### TASK OBJECTIVE
When a line below contains the word "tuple", it counts toward the total; give that total and nothing besides.

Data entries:
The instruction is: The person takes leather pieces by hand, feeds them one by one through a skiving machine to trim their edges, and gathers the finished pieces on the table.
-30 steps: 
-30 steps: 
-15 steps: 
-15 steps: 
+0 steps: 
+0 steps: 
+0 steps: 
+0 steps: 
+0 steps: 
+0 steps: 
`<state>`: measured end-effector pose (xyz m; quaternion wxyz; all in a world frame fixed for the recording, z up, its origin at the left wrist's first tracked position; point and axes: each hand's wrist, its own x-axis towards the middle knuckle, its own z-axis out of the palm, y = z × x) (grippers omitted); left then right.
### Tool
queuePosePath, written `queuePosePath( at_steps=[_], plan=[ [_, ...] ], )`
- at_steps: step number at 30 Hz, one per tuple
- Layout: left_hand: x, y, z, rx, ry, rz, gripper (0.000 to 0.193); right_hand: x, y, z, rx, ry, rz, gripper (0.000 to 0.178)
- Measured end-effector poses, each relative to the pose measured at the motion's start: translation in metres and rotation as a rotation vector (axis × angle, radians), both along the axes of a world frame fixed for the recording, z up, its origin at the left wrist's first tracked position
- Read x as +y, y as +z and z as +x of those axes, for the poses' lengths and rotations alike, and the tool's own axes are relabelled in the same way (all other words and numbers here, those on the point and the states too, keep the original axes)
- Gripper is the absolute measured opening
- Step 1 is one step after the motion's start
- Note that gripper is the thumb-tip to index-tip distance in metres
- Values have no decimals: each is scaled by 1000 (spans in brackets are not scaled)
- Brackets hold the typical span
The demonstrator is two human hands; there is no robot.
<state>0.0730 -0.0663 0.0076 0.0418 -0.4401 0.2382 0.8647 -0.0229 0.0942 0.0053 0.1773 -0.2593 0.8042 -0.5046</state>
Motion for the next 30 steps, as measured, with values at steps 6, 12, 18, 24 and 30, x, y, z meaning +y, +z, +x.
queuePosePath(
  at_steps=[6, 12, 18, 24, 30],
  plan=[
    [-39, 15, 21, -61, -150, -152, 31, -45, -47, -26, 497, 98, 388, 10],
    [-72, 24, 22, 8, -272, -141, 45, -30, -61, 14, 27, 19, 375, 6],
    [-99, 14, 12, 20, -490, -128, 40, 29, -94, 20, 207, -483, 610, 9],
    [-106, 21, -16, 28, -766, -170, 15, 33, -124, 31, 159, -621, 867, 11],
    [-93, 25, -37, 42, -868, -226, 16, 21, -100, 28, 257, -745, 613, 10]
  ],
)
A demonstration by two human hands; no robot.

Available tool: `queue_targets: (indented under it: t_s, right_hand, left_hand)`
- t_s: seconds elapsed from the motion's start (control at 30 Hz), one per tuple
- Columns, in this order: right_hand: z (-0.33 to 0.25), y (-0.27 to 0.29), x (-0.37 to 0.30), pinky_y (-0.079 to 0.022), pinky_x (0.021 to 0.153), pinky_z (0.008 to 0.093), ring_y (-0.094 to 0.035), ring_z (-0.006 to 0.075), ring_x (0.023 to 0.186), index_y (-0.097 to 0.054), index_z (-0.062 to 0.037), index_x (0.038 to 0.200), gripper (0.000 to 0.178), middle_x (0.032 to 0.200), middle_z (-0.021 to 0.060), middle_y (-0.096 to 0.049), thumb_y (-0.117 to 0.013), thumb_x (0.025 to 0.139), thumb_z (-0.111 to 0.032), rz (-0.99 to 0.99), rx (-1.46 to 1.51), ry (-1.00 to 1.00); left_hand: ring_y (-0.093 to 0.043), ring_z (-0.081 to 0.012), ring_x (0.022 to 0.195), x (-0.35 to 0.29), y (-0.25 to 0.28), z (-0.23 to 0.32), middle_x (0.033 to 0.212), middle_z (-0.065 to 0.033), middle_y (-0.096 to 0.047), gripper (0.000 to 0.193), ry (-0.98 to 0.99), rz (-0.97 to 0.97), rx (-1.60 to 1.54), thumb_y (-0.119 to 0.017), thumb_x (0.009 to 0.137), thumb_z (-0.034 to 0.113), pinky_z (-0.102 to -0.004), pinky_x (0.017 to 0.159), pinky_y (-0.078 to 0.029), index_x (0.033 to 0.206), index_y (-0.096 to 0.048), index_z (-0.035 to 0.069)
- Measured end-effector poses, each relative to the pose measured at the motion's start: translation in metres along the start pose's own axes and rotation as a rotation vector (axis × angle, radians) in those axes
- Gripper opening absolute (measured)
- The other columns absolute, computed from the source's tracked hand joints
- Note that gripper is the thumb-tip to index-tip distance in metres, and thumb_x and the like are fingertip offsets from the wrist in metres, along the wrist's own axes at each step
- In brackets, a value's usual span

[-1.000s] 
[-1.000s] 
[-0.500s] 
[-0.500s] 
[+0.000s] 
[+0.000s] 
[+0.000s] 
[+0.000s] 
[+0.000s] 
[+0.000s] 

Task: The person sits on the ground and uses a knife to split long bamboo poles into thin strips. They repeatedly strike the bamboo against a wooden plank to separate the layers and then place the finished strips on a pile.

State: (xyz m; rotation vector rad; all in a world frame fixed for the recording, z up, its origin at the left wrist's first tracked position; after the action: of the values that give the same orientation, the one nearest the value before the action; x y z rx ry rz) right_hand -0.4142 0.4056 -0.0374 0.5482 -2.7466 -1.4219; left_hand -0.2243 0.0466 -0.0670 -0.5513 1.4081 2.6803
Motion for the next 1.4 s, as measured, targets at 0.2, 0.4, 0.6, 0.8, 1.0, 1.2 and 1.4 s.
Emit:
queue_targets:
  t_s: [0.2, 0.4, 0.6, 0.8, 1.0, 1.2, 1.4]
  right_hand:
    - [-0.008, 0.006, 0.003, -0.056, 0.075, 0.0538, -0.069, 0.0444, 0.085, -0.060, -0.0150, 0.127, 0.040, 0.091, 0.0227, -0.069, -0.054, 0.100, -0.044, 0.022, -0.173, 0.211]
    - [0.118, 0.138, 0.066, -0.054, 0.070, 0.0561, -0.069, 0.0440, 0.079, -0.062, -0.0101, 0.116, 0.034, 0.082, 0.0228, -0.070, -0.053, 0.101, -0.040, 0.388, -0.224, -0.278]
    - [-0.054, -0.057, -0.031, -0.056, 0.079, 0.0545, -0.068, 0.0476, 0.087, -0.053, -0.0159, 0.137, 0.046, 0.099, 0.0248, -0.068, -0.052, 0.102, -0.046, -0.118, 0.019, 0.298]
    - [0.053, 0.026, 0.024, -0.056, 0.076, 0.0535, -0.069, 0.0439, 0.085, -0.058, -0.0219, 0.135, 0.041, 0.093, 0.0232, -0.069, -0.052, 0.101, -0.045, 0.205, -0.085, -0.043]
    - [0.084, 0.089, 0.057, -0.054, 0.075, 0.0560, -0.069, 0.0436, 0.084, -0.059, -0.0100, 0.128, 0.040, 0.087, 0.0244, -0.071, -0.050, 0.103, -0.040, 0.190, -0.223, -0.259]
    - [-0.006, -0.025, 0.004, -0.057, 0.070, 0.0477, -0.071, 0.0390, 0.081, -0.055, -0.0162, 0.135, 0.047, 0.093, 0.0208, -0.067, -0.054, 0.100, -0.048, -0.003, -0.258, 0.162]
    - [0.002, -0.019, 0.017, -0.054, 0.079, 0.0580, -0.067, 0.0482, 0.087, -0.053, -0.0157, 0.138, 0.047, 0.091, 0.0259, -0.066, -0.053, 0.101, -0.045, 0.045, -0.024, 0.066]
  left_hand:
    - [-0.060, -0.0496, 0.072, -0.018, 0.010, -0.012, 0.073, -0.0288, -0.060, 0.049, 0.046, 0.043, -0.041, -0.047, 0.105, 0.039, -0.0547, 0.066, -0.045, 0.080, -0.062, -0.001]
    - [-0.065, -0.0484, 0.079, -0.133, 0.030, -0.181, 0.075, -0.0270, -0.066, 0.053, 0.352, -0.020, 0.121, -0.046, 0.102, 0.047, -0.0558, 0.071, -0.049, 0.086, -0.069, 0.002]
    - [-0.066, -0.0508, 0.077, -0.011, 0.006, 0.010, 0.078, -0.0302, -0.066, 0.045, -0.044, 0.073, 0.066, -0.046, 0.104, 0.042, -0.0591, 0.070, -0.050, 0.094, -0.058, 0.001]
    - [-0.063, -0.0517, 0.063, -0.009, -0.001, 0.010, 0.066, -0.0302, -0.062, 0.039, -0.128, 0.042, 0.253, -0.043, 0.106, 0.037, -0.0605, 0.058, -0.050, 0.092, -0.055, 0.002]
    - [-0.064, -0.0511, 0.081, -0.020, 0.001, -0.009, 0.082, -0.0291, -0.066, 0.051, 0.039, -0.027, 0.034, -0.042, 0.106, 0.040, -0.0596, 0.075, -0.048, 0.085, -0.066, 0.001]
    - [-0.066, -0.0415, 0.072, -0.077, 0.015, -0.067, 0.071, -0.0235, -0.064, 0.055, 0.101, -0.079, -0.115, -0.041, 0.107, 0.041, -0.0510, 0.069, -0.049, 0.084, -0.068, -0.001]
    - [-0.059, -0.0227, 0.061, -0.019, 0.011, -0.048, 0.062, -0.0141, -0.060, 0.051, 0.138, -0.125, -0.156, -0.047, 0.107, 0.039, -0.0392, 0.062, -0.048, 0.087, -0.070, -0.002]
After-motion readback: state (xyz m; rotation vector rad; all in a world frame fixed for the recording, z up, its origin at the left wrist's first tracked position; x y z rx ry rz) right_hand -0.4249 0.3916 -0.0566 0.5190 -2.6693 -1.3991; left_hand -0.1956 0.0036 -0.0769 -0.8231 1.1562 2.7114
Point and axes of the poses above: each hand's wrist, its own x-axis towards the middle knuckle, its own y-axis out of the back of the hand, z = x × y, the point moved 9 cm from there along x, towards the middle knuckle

### SOLUTION FOR THIS TASK
2